After some time you should have a running instance of JanusGraph on your workstation with schema and indexes configured (follow instructions in the README file for more info). This instance will be configured however empty (no data). Now, let's try to connect to this instance and run a query to verify its running:

In [2]:
from thoth.storages import GraphDatabase
from thoth.lab import GraphQueryResult as gqr

# Instantiate and connect the JanusGraph database
graph = GraphDatabase.create('localhost')
graph.connect()

graph.is_connected()

True

In [3]:
gqr(graph.g.V().count().next()).result

0

As you can see, there is exactly zero verteces. Let's sync some data into this instance:

In [4]:
from thoth.storages import sync_solver_documents

help(sync_solver_documents)

Help on function sync_solver_documents in module thoth.storages.sync:

sync_solver_documents(document_ids:list=None, force:bool=False, graceful:bool=False, graph:thoth.storages.graph.janusgraph.GraphDatabase=None) -> tuple
    Sync solver documents into graph.



The method showed above can sync solver documents (referenced by their document ids) into a JanusGraph instance. If no connected `GraphDatabase` adapter is provided to the function call, it will transparently pick JanusGraph configuration from environment and instantiate a `GraphDatabase` adapter to perform sync.
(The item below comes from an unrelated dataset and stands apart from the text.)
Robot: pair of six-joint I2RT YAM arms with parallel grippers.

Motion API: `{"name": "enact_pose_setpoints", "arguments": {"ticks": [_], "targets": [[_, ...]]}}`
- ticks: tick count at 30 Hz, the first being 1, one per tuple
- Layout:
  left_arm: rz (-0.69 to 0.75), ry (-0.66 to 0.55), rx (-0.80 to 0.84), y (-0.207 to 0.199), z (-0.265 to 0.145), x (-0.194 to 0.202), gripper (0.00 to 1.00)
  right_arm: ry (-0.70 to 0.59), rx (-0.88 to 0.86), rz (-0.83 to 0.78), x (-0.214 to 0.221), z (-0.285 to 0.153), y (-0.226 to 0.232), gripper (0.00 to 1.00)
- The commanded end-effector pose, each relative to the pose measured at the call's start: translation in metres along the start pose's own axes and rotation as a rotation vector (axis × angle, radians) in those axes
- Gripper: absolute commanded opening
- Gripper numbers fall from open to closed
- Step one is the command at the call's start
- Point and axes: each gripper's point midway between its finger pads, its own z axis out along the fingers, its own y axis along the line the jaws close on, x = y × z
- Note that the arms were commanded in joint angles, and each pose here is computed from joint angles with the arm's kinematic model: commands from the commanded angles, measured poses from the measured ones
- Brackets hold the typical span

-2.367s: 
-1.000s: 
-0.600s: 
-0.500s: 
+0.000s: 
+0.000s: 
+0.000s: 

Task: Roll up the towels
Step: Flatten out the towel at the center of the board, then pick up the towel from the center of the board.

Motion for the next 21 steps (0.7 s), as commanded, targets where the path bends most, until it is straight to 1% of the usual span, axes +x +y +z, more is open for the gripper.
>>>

Now, let's get some ids of solver documents we would like to have present in the JanusGraph database. We will explicitly state we are interested in solver documents present in the `thoth-test-core` deployment.

In [5]:
from thoth.storages import SolverResultsStore

solver_store = SolverResultsStore(deployment_name='thoth-test-core')
solver_store.connect()
solver_store.is_connected()

True

The next step is to find some documents we are interested in. Note this can take a lot of time if there is present a lot of documents (each document has to be downloaded from a remote Ceph instance).

In [6]:
def get_document_for_package(package_name: str):
    """Get documents which correspond to package.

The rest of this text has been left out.